For combinations of different mutations click here.

Remember every difference who passing on to the next generation is genetically determined!

However the colour mutations I have explained are quite simple, there are also some more complex forms, for example; modifier genes, polygenic additive, treshold traits, variable expression, incomplete penetrance, polygenic recessive and polygenic dominant, mixed polygenetics. ( found on the internet but don't know anything about it. )

In 1 of these more complex forms, is for example also the difference in chest colour in the Trichoglossus moluccanus or in the Pseudeos fuscata to be found.

But every small or big difference which inherited genetically determined, or a mutation even if we don't see it as mutation.

I will use a few examples from use as humans.

The eye colour in humans vary a lot, from blue, green, brown, grey,...

Only the eyecolour changing, (except for the albinos), so a very small visual change but it inherits so a mutation.

Another example

A big nose, or an eyebrown who is connected to each other, when it passing to the kids it is a mutation, we don't see it as mutation no more because it is common, but ones it started, and at that time it was a new mutation.

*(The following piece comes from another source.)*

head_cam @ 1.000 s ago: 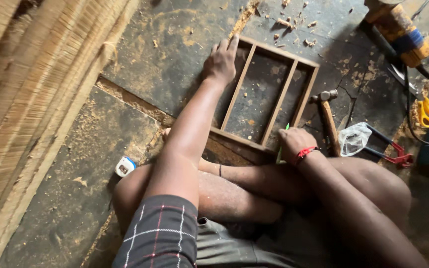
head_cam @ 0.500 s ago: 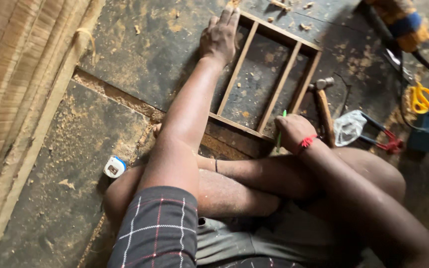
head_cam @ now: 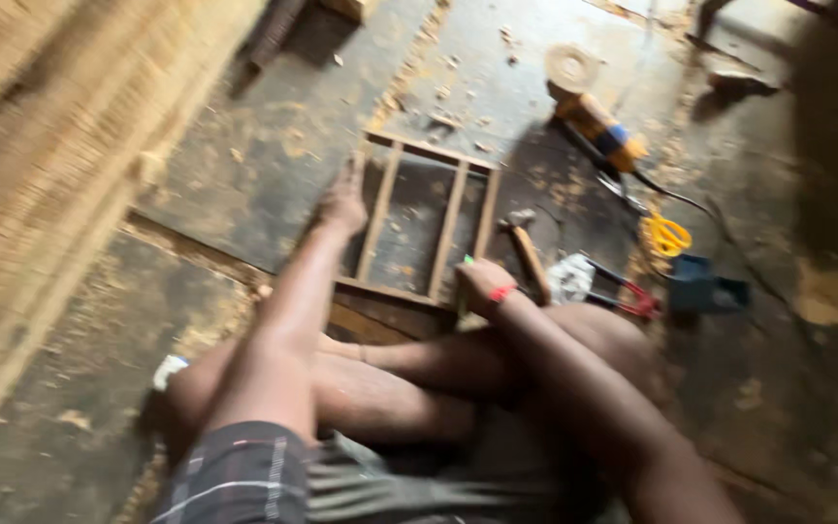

Or something you don't see visually , your bloodtype! Bloodtype A and B are co-dominant, bloodtype O is recessive.

Not everything is a good mutation, also some diseases can inherits, for example: sickle cell anemia or another non harmful disease vitiligo, which we also see in birds but then calling it mottle mutation.

Maybe is the name mutation not correct in these examples and is genetic trait more suitable. Anyway you can call it how you want, but remember that every small difference can be some form of mutation. A pink nail, a crest, silk feathers,.... It doesn't have to be only the colour of the feathers.